* **PROBLEM STATEMENT**
Print the data that follows exactly.
++++++++++++++++++++
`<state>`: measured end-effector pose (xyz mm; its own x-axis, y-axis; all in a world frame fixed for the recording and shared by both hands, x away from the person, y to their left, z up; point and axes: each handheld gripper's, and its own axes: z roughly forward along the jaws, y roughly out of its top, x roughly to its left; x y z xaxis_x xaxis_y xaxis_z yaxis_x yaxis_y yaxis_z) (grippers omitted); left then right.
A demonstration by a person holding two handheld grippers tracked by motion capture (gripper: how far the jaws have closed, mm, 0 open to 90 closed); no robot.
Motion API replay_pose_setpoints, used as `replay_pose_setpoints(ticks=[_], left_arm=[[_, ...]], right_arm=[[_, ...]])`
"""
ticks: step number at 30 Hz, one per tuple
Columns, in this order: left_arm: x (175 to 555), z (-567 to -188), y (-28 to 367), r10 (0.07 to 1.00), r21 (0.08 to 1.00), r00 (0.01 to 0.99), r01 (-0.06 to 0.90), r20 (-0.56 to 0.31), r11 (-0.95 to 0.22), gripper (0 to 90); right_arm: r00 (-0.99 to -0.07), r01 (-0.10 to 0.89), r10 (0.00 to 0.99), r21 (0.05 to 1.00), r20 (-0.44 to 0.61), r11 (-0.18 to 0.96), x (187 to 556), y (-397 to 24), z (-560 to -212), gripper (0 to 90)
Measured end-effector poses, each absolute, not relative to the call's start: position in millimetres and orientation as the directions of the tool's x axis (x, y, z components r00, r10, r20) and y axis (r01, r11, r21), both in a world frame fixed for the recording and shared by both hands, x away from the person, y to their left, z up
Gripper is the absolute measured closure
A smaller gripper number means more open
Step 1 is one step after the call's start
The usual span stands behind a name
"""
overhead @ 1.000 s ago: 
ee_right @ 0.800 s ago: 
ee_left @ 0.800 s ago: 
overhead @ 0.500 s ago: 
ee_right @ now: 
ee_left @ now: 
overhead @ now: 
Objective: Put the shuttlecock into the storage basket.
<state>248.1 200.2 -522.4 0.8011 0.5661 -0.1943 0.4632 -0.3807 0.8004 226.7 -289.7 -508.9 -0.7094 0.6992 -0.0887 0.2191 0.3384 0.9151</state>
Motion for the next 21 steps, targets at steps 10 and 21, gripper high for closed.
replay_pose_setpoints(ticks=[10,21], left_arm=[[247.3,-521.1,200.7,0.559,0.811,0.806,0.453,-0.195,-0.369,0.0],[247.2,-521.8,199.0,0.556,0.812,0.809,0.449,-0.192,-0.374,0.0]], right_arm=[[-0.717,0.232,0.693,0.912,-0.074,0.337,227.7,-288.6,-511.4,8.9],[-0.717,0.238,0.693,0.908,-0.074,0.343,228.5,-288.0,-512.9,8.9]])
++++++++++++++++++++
* **YOUR SOLUTION**
`<state>`: measured end-effector pose (xyz mm; its own x-axis, y-axis; all in a world frame fixed for the recording and shared by both hands, x away from the person, y to their left, z up; point and axes: each handheld gripper's, and its own axes: z roughly forward along the jaws, y roughly out of its top, x roughly to its left; x y z xaxis_x xaxis_y xaxis_z yaxis_x yaxis_y yaxis_z) (grippers omitted); left then right.
A demonstration by a person holding two handheld grippers tracked by motion capture (gripper: how far the jaws have closed, mm, 0 open to 90 closed); no robot.
Motion API replay_pose_setpoints, used as `replay_pose_setpoints(ticks=[_], left_arm=[[_, ...]], right_arm=[[_, ...]])`
"""
ticks: step number at 30 Hz, one per tuple
Columns, in this order: left_arm: x (175 to 555), z (-567 to -188), y (-28 to 367), r10 (0.07 to 1.00), r21 (0.08 to 1.00), r00 (0.01 to 0.99), r01 (-0.06 to 0.90), r20 (-0.56 to 0.31), r11 (-0.95 to 0.22), gripper (0 to 90); right_arm: r00 (-0.99 to -0.07), r01 (-0.10 to 0.89), r10 (0.00 to 0.99), r21 (0.05 to 1.00), r20 (-0.44 to 0.61), r11 (-0.18 to 0.96), x (187 to 556), y (-397 to 24), z (-560 to -212), gripper (0 to 90)
Measured end-effector poses, each absolute, not relative to the call's start: position in millimetres and orientation as the directions of the tool's x axis (x, y, z components r00, r10, r20) and y axis (r01, r11, r21), both in a world frame fixed for the recording and shared by both hands, x away from the person, y to their left, z up
Gripper is the absolute measured closure
A smaller gripper number means more open
Step 1 is one step after the call's start
The usual span stands behind a name
"""
overhead @ 1.000 s ago: 
ee_right @ 0.800 s ago: 
ee_left @ 0.800 s ago: 
overhead @ 0.500 s ago: 
ee_right @ now: 
ee_left @ now: 
overhead @ now: 
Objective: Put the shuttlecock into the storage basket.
<state>248.1 200.2 -522.4 0.8011 0.5661 -0.1943 0.4632 -0.3807 0.8004 226.7 -289.7 -508.9 -0.7094 0.6992 -0.0887 0.2191 0.3384 0.9151</state>
Motion for the next 21 steps, targets at steps 10 and 21, gripper high for closed.
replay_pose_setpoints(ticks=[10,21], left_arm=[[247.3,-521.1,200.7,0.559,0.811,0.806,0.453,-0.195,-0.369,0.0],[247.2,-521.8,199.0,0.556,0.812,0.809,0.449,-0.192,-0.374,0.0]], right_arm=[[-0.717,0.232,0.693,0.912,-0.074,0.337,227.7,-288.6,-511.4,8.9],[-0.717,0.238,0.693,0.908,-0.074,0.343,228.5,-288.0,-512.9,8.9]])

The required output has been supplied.